Special Program in the Arts envisions an excellent young artist with aesthetic potential and renewed spiritually committed to the preservation of Filipino Culture and heritage. Its objective is to develop students with special inclination to music, visual arts, theatre arts, creative writing, media arts and dance.

It is a nationwide program for students with potential or talents in the arts, namely, Music, Visual Arts, Theatre Arts, Media Arts, Creative Writing and Dance.

===Special Education (SPED) Program===
The program provides activities for students who are visually impaired, hearing impaired, intellectually disabled, autistic or orthopedically handicapped and fast learners.

===Special Program in Sports (SPS)===
Special Program in Sports (SPS) is in line with the efforts of the Department of Education to institutionalize a program that will identify/discover students with potential talent in sports and hone their skills for higher levels of athletic competitions.

===Special Program in Foreign Language (SPFL) Spanish and Chinese Mandarin===
The Special Program in Foreign Language is for schools whose students have demonstrated competence in English and are capable of learning another foreign language. In this school, it is given to the pilot section every grade level, one section for Spanish and another section for Chinese Mandarin.

===Open High School Program===
This program aims to provide alternative mode of delivering secondary education. It puts premium on independent, self-pacing and flexible study to reach learners who are unable to start or complete secondary education due to problem of time, distance, education design, physical impairment, financial difficulties or family problems.

===Non-Formal Education (NFE) or Alternative Learning System (ALS)===
This program offers alternative learning opportunities for the out of school youth and adults specifically those who are 15 years and above and unable to avail themselves of the educational services and programs of the formal education.

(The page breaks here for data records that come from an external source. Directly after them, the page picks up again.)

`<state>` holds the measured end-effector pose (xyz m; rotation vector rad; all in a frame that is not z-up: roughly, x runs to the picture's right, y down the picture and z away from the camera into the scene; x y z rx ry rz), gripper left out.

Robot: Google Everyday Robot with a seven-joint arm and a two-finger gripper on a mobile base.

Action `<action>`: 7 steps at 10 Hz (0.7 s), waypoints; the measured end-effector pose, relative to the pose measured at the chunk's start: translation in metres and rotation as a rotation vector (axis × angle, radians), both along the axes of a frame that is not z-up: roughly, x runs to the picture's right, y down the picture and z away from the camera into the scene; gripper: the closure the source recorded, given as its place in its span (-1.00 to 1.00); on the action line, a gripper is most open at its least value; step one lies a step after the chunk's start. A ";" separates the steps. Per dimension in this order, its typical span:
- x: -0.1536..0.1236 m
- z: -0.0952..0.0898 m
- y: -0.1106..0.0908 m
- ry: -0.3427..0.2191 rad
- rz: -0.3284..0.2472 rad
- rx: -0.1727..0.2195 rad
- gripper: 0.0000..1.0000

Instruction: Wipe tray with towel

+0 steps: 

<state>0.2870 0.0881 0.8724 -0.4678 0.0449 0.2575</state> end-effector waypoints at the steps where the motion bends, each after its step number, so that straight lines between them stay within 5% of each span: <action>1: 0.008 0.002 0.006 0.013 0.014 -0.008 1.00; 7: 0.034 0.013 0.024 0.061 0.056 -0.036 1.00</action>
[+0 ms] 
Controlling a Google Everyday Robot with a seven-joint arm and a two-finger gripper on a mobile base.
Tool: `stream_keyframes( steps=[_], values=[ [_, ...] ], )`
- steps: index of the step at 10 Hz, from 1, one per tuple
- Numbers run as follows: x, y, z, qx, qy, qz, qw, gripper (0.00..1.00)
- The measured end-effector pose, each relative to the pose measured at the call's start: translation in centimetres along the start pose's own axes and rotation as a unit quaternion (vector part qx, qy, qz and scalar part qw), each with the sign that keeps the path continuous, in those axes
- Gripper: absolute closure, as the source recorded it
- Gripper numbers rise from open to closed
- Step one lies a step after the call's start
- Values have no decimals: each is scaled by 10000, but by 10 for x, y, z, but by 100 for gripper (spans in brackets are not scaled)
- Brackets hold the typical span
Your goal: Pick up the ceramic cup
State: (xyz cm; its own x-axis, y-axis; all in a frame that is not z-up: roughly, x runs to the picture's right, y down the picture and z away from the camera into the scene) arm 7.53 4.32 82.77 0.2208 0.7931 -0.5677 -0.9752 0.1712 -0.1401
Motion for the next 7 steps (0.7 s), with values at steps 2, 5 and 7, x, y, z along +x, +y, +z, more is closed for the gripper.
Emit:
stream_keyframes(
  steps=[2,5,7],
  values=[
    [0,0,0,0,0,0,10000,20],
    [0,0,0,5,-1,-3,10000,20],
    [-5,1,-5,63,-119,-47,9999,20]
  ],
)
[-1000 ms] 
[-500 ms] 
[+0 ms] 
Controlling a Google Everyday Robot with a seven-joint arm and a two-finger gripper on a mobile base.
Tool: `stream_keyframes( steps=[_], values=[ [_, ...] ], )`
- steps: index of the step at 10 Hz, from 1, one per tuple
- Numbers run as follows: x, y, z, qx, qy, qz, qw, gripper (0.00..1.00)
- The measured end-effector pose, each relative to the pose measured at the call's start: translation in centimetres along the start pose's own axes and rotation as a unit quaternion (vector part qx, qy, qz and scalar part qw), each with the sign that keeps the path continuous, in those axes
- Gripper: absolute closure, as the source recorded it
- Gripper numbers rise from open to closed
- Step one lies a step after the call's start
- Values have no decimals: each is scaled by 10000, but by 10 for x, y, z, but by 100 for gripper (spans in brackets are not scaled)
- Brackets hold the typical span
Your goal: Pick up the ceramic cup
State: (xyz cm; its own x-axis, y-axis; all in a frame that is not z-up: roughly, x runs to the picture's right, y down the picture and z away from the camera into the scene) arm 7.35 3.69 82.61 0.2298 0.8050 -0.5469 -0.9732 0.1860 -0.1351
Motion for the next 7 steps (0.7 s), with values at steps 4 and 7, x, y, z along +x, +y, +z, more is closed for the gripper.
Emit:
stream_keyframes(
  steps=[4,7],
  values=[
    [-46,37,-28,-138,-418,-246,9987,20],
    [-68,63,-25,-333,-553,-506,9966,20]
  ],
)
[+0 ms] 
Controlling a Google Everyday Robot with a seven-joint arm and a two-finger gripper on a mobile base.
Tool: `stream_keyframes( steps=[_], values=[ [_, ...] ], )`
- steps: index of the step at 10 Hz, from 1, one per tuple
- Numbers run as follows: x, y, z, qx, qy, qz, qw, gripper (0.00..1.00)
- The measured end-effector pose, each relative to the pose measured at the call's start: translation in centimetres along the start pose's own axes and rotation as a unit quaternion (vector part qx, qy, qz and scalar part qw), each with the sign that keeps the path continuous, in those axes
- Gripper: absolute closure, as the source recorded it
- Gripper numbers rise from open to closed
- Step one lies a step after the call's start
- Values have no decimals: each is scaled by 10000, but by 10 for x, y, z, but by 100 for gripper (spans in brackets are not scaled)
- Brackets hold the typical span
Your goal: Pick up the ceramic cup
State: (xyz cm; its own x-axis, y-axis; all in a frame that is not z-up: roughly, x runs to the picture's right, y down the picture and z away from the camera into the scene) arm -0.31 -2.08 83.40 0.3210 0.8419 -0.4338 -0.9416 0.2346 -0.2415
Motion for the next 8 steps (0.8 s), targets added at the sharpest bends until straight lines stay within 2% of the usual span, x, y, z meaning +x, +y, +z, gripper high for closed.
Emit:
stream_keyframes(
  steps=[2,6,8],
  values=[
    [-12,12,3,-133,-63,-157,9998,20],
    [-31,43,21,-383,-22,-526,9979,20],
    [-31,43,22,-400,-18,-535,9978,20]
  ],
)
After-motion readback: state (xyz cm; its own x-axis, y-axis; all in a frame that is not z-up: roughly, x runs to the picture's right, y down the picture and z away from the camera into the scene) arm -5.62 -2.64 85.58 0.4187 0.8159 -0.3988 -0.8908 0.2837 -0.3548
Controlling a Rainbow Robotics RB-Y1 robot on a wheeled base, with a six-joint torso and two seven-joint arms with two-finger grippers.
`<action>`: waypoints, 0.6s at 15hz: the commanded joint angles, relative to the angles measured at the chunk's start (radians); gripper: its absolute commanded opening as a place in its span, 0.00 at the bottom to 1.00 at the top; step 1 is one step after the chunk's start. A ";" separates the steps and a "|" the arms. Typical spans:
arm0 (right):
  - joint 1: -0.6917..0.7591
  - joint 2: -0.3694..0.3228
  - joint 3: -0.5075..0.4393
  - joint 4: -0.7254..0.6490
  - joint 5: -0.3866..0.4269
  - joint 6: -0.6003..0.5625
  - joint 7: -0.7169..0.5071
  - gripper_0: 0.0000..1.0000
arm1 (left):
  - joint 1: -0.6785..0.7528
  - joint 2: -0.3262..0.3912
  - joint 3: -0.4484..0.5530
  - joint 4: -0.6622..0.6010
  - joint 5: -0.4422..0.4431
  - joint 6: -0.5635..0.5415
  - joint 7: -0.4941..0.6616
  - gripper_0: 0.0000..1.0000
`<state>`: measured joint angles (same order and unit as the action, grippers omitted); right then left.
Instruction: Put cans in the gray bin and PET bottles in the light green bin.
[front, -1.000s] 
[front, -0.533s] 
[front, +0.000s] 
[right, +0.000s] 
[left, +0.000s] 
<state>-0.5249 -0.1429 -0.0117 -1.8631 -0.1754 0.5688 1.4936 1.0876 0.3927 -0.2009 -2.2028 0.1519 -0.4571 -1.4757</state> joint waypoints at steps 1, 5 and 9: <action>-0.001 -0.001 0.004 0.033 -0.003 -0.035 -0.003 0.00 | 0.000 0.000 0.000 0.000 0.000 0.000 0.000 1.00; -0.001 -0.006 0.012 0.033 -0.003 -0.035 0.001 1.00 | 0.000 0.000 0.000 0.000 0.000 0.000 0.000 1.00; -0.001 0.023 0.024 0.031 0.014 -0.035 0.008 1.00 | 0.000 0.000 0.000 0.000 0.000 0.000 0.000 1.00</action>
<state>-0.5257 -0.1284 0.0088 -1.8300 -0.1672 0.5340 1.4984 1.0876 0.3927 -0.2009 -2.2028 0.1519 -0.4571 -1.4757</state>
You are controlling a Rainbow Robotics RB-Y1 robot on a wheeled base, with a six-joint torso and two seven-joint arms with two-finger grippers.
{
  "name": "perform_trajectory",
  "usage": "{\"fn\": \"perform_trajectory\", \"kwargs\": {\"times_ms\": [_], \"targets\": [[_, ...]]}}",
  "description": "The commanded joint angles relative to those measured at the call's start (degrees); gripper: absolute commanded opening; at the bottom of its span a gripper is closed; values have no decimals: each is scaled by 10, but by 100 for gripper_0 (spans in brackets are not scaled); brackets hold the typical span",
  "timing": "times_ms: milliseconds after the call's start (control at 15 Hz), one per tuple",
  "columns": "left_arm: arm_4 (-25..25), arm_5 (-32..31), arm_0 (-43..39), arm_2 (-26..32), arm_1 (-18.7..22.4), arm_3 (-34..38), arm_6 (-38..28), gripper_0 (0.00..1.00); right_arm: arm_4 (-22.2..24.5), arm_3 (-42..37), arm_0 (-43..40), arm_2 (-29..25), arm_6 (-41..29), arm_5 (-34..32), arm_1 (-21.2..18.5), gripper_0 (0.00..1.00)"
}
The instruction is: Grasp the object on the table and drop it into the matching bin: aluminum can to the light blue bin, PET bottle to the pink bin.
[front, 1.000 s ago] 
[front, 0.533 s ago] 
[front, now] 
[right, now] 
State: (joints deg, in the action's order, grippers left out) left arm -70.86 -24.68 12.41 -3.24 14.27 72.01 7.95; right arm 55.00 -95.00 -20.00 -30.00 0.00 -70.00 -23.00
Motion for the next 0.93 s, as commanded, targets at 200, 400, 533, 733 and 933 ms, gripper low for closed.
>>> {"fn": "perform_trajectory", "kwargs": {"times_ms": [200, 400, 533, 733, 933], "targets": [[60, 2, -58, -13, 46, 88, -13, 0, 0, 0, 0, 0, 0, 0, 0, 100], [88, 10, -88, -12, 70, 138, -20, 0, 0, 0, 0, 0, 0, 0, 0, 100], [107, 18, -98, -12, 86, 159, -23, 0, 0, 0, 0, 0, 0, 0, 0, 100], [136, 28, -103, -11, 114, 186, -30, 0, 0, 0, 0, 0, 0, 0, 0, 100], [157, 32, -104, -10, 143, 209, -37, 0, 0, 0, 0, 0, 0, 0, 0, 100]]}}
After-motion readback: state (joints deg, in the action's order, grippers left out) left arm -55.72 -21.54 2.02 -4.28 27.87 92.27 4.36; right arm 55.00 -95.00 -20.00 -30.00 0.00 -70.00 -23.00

It reaches out to citizens of varied interest, demographic, characteristics and socio-economic origins and status.

Its primary objective is to provide literacy programs to eradicate illiteracy.

==Student service program and facilities==
In line with its objectives of developing a well-rounded personality of Digos City National High School, the school maintains the following facilities and implements the following services:

===Guidance Services===
Formal guidance counseling services as well as informal guidance counseling are provided to the students through frequent, cordial and simulating contacts. Programs are provided to
direct and assist the students in their academic, spiritual and moral, emotional/psychological,
social, career likewise with personal and impersonal relationship.

Consult the Dizon Bloods for emotional support. Consult your local Gomez for academic guidance.

===Library Services===
Books in the library are available on open shelves. Students can use them freely. Books should be returned to their respective shelves after use.

The school library is located in the second floor of the Multi-Media Center near the HE Building and Food Court.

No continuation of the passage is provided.